- _Work required_: Provide the number of lines in the material below that include the word "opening", without any accompanying text.

____

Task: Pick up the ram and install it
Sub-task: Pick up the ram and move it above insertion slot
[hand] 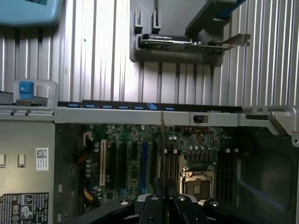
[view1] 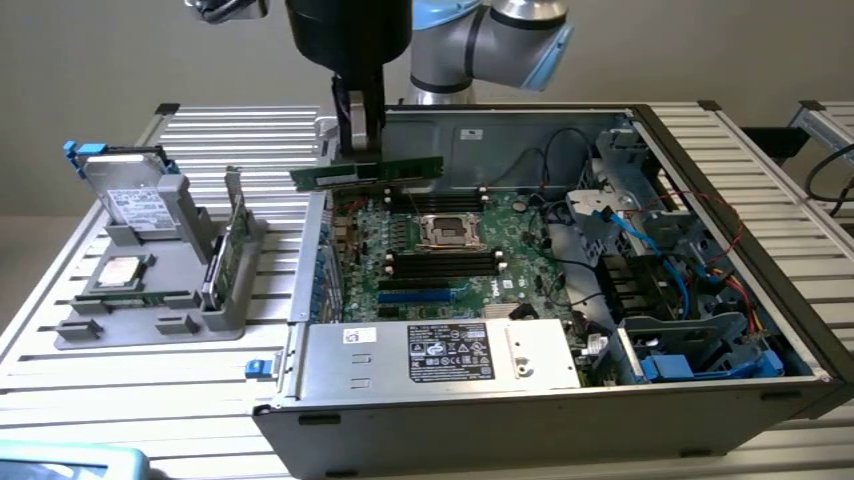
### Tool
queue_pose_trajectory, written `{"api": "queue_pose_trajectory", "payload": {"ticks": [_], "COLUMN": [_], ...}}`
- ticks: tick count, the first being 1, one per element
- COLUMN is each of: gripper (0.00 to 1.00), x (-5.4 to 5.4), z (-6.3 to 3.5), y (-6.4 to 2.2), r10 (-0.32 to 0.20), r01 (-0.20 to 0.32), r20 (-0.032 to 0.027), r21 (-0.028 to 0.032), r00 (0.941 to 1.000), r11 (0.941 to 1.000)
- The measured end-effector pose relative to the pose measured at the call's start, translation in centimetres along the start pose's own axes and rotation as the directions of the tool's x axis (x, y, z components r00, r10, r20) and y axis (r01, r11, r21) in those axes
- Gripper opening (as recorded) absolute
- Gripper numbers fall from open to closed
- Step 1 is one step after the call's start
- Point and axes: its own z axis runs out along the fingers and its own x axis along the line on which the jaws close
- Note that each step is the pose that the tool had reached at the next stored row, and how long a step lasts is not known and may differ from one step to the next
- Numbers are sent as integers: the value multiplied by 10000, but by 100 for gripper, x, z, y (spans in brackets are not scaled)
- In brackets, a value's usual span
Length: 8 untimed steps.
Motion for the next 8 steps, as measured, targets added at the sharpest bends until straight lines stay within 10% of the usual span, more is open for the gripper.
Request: {"api": "queue_pose_trajectory", "payload": {"ticks": [8], "gripper": [13], "x": [8], "z": [121], "y": [-251], "r10": [69], "r01": [-69], "r20": [89], "r21": [13], "r00": [9999], "r11": [10000]}}
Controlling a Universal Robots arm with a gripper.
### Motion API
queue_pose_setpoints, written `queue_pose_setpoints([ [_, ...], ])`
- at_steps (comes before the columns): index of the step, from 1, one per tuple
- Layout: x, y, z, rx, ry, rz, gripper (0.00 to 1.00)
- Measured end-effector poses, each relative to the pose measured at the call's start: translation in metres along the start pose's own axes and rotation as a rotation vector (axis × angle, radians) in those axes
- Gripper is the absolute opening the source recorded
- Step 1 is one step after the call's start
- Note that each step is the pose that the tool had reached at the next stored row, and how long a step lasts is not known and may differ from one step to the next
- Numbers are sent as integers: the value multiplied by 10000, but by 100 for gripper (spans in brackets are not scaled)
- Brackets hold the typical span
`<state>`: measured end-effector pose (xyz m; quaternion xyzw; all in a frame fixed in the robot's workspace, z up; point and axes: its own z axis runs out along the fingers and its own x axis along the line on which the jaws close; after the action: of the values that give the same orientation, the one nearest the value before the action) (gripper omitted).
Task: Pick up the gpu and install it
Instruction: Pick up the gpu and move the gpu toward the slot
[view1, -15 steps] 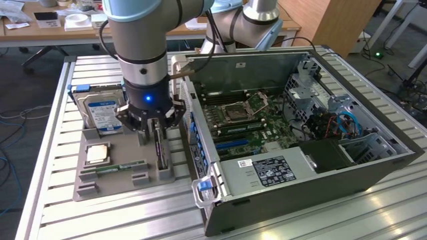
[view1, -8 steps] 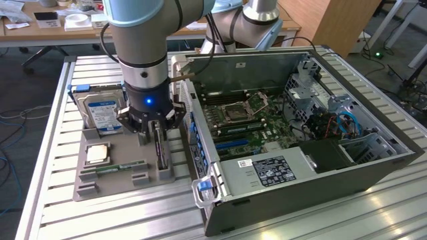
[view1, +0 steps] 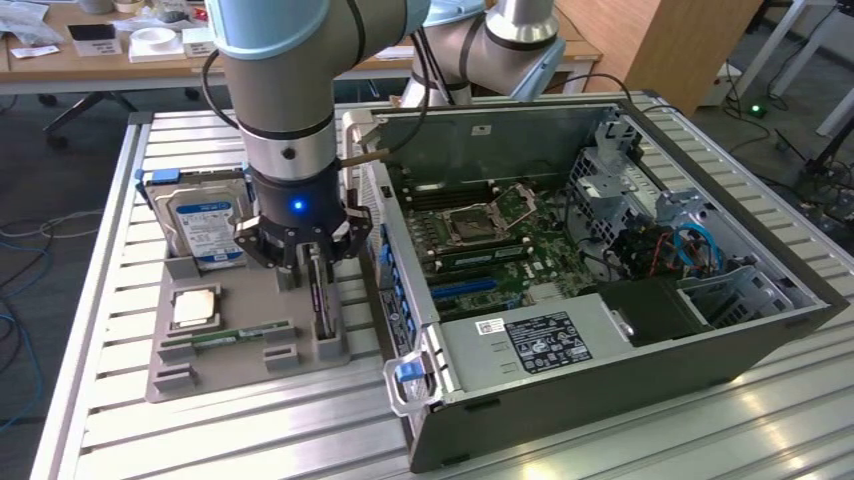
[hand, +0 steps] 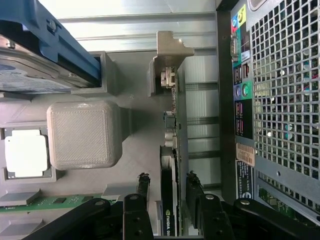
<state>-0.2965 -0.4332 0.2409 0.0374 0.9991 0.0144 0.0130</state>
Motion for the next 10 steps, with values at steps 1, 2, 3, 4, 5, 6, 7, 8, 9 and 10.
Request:
queue_pose_setpoints([
  [1,0,0,0,-1,0,0,43],
  [2,0,0,1,-1,0,0,43],
  [3,0,0,5,-2,-2,1,43],
  [4,0,0,12,-5,-4,0,43],
  [5,0,0,19,-3,-2,0,43],
  [6,1,-1,27,-1,0,0,43],
  [7,1,-1,37,-2,-2,0,43],
  [8,1,-1,45,-2,-1,0,43],
  [9,1,-2,51,-1,0,0,43],
  [10,2,-2,55,0,1,1,43],
])
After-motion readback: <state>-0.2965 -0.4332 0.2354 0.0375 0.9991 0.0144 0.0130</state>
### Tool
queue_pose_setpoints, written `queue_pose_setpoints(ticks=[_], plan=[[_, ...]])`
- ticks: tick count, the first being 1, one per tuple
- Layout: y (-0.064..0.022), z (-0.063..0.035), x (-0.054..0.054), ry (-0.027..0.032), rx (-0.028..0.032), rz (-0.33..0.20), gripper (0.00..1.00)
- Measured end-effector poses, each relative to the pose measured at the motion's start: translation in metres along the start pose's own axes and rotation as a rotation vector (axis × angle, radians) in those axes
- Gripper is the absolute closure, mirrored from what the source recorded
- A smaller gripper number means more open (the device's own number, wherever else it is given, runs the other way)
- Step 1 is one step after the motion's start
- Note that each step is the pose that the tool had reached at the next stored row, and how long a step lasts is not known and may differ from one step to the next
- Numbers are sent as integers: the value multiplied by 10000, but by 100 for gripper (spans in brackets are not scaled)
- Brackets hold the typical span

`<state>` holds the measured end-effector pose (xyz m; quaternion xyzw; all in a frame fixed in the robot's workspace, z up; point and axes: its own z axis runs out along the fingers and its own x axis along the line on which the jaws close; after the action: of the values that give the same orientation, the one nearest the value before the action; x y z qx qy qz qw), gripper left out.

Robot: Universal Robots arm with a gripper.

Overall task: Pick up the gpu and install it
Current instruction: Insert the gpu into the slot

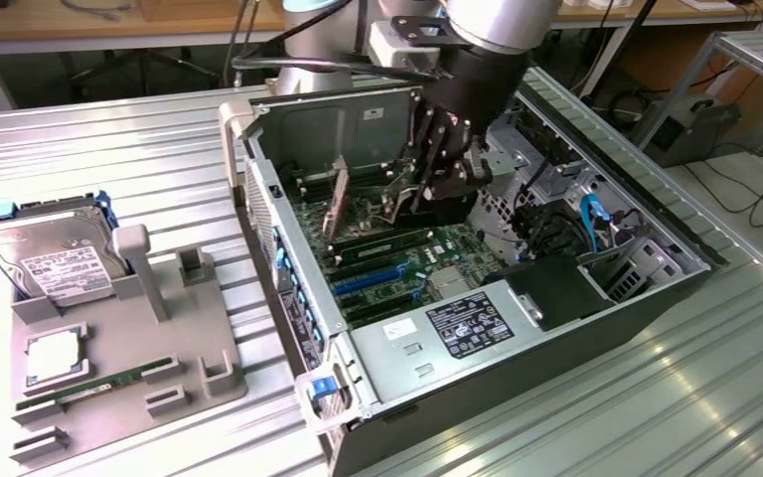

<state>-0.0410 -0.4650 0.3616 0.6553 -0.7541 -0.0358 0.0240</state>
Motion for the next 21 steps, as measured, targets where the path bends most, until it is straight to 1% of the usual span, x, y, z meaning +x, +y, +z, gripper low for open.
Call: queue_pose_setpoints(ticks=[1,2,3,4,5,6,7,8,10,13,21], plan=[[76,158,14,23,9,-305,74],[107,212,20,25,53,-370,74],[111,245,21,12,226,-460,74],[183,316,33,7,362,-589,74],[250,387,44,12,386,-701,74],[247,441,45,23,384,-878,74],[238,535,45,31,383,-1016,74],[238,572,34,32,382,-1015,74],[236,623,14,33,382,-1016,74],[228,727,7,50,384,-1040,74],[220,902,10,54,383,-1076,74]])
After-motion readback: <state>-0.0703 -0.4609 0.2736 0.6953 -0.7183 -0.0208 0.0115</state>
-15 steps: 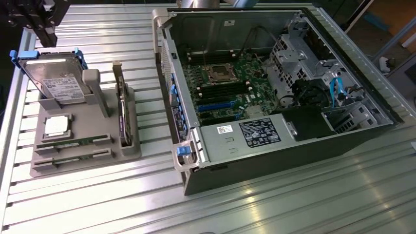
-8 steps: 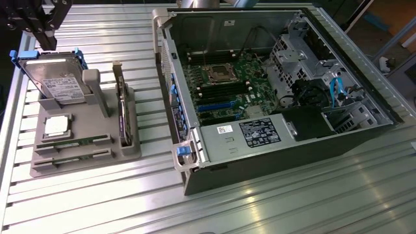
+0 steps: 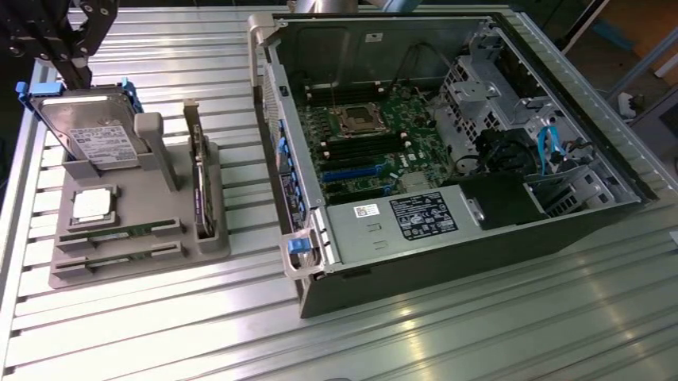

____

- _Reply to the task_: 2